## DATA BELOW
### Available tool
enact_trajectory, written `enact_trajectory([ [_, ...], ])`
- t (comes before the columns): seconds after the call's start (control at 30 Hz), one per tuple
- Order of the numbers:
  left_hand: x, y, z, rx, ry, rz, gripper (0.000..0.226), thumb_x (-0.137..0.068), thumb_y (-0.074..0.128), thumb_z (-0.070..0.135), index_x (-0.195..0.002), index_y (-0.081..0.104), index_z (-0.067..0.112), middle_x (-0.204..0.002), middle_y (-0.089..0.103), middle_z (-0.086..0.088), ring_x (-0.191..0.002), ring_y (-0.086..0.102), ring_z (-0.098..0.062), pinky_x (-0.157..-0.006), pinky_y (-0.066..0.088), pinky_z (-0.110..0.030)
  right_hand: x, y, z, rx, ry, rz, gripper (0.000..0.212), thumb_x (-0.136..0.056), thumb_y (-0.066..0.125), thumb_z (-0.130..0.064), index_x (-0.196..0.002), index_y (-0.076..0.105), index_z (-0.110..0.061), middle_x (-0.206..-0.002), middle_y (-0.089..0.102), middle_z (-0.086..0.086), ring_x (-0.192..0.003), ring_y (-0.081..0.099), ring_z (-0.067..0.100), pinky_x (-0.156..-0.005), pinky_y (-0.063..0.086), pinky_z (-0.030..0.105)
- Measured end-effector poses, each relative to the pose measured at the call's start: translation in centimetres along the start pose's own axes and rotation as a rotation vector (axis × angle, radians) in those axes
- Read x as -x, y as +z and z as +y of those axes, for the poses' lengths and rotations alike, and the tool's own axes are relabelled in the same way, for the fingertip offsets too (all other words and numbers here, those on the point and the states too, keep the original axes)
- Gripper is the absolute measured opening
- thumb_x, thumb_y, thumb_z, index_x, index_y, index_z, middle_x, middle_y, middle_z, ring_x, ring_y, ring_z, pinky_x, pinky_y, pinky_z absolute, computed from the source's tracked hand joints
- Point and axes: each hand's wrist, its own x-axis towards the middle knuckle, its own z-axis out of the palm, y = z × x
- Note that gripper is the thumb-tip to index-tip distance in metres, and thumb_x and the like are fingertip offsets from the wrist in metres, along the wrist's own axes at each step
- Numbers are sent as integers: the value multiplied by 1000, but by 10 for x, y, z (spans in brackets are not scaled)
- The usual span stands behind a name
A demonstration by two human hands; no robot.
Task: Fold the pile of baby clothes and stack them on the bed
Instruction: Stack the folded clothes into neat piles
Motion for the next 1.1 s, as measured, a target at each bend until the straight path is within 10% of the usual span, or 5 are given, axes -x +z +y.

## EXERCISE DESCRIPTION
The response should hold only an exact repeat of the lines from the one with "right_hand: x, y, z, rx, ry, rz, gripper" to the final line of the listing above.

## RESULT OF THIS TASK
  right_hand: x, y, z, rx, ry, rz, gripper (0.000..0.212), thumb_x (-0.136..0.056), thumb_y (-0.066..0.125), thumb_z (-0.130..0.064), index_x (-0.196..0.002), index_y (-0.076..0.105), index_z (-0.110..0.061), middle_x (-0.206..-0.002), middle_y (-0.089..0.102), middle_z (-0.086..0.086), ring_x (-0.192..0.003), ring_y (-0.081..0.099), ring_z (-0.067..0.100), pinky_x (-0.156..-0.005), pinky_y (-0.063..0.086), pinky_z (-0.030..0.105)
- Measured end-effector poses, each relative to the pose measured at the call's start: translation in centimetres along the start pose's own axes and rotation as a rotation vector (axis × angle, radians) in those axes
- Read x as -x, y as +z and z as +y of those axes, for the poses' lengths and rotations alike, and the tool's own axes are relabelled in the same way, for the fingertip offsets too (all other words and numbers here, those on the point and the states too, keep the original axes)
- Gripper is the absolute measured opening
- thumb_x, thumb_y, thumb_z, index_x, index_y, index_z, middle_x, middle_y, middle_z, ring_x, ring_y, ring_z, pinky_x, pinky_y, pinky_z absolute, computed from the source's tracked hand joints
- Point and axes: each hand's wrist, its own x-axis towards the middle knuckle, its own z-axis out of the palm, y = z × x
- Note that gripper is the thumb-tip to index-tip distance in metres, and thumb_x and the like are fingertip offsets from the wrist in metres, along the wrist's own axes at each step
- Numbers are sent as integers: the value multiplied by 1000, but by 10 for x, y, z (spans in brackets are not scaled)
- The usual span stands behind a name
A demonstration by two human hands; no robot.
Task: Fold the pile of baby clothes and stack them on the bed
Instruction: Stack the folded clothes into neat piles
Motion for the next 1.1 s, as measured, a target at each bend until the straight path is within 10% of the usual span, or 5 are given, axes -x +z +y.

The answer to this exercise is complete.